### Work required
Check every line in the records below for the word "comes" and report how many have it, nothing more.

Records from a data collection:
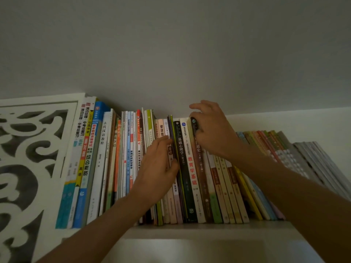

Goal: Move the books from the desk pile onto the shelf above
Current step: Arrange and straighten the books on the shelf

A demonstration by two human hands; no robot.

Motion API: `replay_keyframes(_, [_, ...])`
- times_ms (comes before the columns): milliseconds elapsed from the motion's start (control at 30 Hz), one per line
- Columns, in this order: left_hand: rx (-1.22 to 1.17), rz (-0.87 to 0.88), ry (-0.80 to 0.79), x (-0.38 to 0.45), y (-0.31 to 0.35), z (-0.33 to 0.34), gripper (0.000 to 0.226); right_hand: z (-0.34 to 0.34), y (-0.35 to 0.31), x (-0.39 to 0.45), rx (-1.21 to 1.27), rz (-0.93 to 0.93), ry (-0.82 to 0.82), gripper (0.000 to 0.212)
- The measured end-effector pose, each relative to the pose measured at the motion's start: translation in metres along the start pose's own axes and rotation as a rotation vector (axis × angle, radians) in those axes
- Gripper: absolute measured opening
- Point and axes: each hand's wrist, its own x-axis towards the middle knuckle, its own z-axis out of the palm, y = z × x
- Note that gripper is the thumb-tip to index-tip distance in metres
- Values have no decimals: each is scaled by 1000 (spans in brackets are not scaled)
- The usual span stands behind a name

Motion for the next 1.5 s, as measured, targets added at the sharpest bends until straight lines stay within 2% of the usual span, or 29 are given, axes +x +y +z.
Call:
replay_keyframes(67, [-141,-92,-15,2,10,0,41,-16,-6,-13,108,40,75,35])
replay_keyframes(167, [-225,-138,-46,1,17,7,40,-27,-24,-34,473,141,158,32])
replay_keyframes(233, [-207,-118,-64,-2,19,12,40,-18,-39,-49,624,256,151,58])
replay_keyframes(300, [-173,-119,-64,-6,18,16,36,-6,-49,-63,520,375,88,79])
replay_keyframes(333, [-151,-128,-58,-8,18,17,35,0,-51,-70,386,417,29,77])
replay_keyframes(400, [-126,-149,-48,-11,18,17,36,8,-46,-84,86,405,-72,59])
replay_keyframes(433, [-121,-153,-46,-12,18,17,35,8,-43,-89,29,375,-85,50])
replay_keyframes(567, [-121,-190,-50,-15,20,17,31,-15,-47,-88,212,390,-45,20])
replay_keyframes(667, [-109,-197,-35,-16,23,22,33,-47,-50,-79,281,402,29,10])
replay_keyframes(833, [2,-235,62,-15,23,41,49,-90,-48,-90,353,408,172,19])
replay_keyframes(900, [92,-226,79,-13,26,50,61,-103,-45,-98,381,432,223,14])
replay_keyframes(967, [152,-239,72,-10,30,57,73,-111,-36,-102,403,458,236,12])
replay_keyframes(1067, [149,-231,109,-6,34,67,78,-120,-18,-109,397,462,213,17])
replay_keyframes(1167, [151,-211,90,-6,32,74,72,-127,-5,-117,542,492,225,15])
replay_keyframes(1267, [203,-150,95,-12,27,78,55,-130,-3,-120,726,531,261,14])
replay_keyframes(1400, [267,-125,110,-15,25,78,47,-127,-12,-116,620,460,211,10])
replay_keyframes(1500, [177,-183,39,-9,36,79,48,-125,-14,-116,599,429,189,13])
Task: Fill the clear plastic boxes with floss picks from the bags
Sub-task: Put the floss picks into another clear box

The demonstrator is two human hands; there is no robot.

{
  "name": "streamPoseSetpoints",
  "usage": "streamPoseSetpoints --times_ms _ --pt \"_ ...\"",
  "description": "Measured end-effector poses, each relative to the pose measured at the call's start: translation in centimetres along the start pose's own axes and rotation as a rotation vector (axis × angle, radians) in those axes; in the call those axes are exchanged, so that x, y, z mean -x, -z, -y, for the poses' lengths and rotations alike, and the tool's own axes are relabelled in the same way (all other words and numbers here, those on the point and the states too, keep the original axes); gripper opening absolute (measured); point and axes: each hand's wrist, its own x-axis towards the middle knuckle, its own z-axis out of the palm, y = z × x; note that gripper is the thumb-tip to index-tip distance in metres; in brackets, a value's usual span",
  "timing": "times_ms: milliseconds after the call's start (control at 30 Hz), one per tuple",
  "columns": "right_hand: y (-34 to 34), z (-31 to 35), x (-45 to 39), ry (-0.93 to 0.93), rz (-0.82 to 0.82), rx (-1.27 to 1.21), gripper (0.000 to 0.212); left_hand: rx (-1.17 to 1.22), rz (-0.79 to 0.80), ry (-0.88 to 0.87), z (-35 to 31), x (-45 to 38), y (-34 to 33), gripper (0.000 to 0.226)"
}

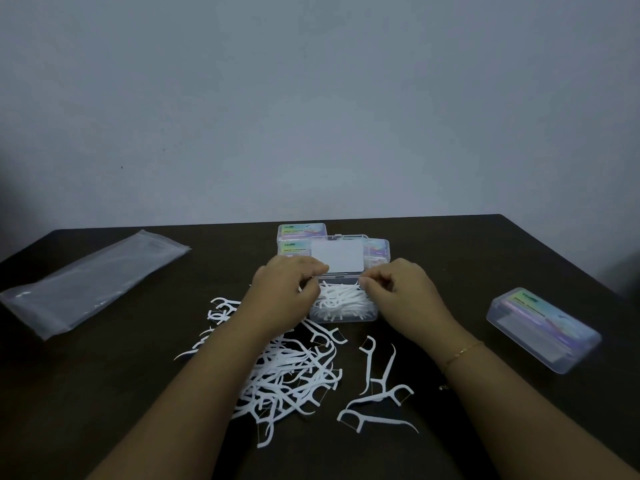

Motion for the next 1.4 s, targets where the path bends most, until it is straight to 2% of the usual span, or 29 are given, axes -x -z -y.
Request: streamPoseSetpoints --times_ms 167,433,533,600,667,733,833,900,1033,1200,1400 --pt "0.0 -0.1 0.1 0.026 0.074 0.06 0.022 -0.056 0.13 0.006 -0.9 0.4 0.2 0.041" --pt "1.0 0.8 0.5 0.041 0.062 0.047 0.016 0.035 0.089 0.074 -0.1 1.6 2.2 0.035" --pt "2.3 2.0 1.5 0.053 0.228 0.065 0.01 0.105 0.082 0.085 0.1 2.3 3.3 0.021" --pt "3.3 2.3 2.0 0.029 0.426 0.064 0.002 0.162 0.128 0.1 0.2 2.4 3.8 0.011" --pt "4.6 2.7 2.6 -0.017 0.666 0.03 0.021 0.215 0.252 0.129 0.1 2.5 4.3 0.012" --pt "5.4 2.9 3.0 -0.063 0.834 0.075 0.049 0.144 0.408 0.135 -0.1 2.7 4.6 0.034" --pt "5.1 3.2 3.1 -0.065 0.91 0.246 0.074 0.0 0.583 0.177 -0.6 3.0 5.0 0.068" --pt "4.4 2.9 3.1 -0.038 0.882 0.312 0.079 -0.098 0.616 0.223 -0.6 3.1 4.9 0.073" --pt "3.8 2.5 3.0 -0.016 0.798 0.303 0.068 -0.169 0.576 0.219 -0.3 2.9 4.5 0.053" --pt "3.3 2.4 2.4 0.032 0.675 0.288 0.029 -0.107 0.559 0.221 0.0 2.7 4.2 0.029" --pt "3.1 2.2 2.5 0.037 0.666 0.306 0.006 0.011 0.496 0.247 0.1 2.6 3.9 0.021"
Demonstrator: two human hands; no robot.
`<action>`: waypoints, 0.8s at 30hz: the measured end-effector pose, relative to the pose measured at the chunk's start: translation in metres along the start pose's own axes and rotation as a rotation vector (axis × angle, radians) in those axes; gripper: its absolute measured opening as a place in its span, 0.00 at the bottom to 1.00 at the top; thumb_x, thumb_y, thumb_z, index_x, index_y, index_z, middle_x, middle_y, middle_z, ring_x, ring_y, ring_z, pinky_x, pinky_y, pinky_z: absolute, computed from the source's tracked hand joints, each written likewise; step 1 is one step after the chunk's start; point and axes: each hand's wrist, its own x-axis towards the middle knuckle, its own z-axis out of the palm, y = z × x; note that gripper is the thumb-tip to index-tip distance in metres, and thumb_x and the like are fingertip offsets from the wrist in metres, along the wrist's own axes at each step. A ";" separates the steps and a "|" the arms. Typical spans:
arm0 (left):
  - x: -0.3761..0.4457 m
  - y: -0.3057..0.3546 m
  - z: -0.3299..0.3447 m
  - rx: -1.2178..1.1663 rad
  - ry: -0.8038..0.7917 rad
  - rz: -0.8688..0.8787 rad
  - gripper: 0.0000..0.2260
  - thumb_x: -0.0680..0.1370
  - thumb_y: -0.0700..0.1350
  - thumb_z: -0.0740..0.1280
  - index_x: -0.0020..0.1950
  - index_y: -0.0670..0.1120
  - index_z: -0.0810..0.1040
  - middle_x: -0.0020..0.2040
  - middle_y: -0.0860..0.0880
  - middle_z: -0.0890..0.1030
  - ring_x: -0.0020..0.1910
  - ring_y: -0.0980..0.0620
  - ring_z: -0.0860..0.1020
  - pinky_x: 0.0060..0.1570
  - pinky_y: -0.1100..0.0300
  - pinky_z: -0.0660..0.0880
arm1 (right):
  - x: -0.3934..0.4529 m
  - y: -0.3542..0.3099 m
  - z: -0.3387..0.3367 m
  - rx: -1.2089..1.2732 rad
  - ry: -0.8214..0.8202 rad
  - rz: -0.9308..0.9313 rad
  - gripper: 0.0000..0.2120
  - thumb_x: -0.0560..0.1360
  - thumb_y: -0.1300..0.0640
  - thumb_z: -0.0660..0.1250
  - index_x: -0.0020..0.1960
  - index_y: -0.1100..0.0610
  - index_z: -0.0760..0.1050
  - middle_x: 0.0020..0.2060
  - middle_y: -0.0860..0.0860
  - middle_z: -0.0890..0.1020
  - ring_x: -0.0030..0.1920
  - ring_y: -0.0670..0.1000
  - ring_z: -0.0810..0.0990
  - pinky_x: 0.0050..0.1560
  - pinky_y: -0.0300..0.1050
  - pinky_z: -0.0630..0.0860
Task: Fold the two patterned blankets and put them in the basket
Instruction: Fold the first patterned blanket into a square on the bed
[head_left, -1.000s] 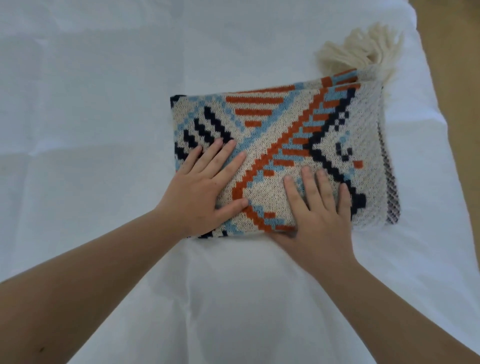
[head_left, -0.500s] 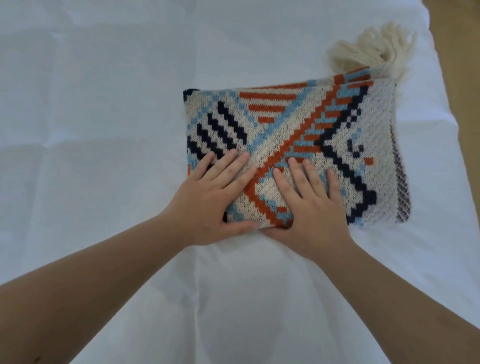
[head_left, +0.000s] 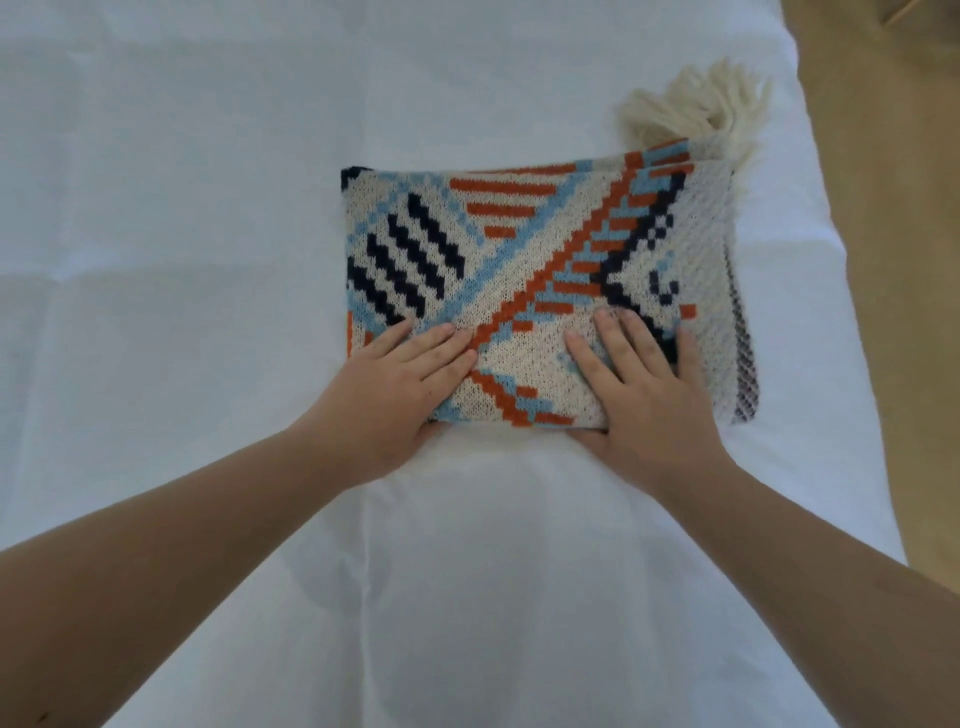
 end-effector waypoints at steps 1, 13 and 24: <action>-0.002 0.000 -0.005 0.005 0.008 0.001 0.32 0.76 0.53 0.68 0.77 0.47 0.60 0.76 0.49 0.64 0.76 0.52 0.60 0.75 0.47 0.53 | 0.000 -0.001 -0.002 -0.012 0.005 -0.001 0.38 0.75 0.31 0.57 0.77 0.52 0.62 0.75 0.59 0.67 0.74 0.62 0.65 0.72 0.70 0.57; -0.146 0.060 -0.006 -0.083 -0.166 0.095 0.39 0.75 0.56 0.66 0.81 0.45 0.55 0.75 0.45 0.69 0.79 0.48 0.55 0.74 0.44 0.50 | -0.130 -0.093 -0.023 0.110 -0.151 -0.088 0.42 0.62 0.39 0.79 0.68 0.62 0.75 0.64 0.68 0.76 0.61 0.71 0.77 0.60 0.73 0.70; -0.078 0.035 -0.034 -1.354 0.142 -1.144 0.46 0.61 0.74 0.71 0.75 0.55 0.65 0.65 0.53 0.79 0.61 0.49 0.80 0.60 0.40 0.77 | -0.093 -0.047 -0.016 0.425 -0.190 0.435 0.41 0.71 0.22 0.43 0.79 0.39 0.41 0.80 0.52 0.37 0.79 0.58 0.37 0.76 0.66 0.46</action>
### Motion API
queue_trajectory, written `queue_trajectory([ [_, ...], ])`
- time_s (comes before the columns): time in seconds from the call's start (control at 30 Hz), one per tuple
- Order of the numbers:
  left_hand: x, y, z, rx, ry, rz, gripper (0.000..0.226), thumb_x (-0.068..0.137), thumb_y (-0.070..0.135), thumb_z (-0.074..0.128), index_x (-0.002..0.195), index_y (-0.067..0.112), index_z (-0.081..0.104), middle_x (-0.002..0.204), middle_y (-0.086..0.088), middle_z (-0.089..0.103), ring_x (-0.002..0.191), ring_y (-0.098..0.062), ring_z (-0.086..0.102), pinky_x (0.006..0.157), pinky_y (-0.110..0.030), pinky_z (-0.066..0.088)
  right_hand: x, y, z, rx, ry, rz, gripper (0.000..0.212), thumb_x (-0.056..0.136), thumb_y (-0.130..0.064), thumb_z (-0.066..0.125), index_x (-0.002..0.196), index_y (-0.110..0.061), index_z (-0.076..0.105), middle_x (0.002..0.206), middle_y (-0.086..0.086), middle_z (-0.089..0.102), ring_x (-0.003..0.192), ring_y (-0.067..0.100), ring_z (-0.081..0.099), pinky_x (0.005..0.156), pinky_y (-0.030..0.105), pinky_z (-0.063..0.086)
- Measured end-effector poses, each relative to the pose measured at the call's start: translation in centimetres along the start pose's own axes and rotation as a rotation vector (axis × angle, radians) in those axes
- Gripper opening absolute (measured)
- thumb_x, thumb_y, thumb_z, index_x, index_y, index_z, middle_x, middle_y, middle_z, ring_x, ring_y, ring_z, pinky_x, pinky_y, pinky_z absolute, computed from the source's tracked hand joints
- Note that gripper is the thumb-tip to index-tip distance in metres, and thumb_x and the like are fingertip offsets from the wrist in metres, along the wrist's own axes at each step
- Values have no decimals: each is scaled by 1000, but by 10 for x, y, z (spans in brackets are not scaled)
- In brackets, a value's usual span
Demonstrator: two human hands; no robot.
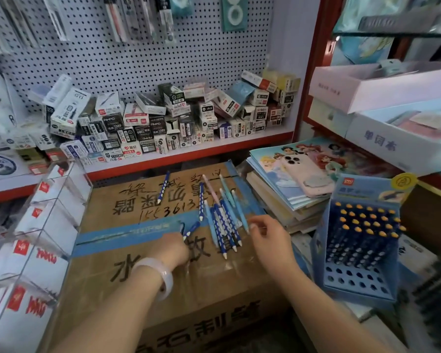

### Written reply
2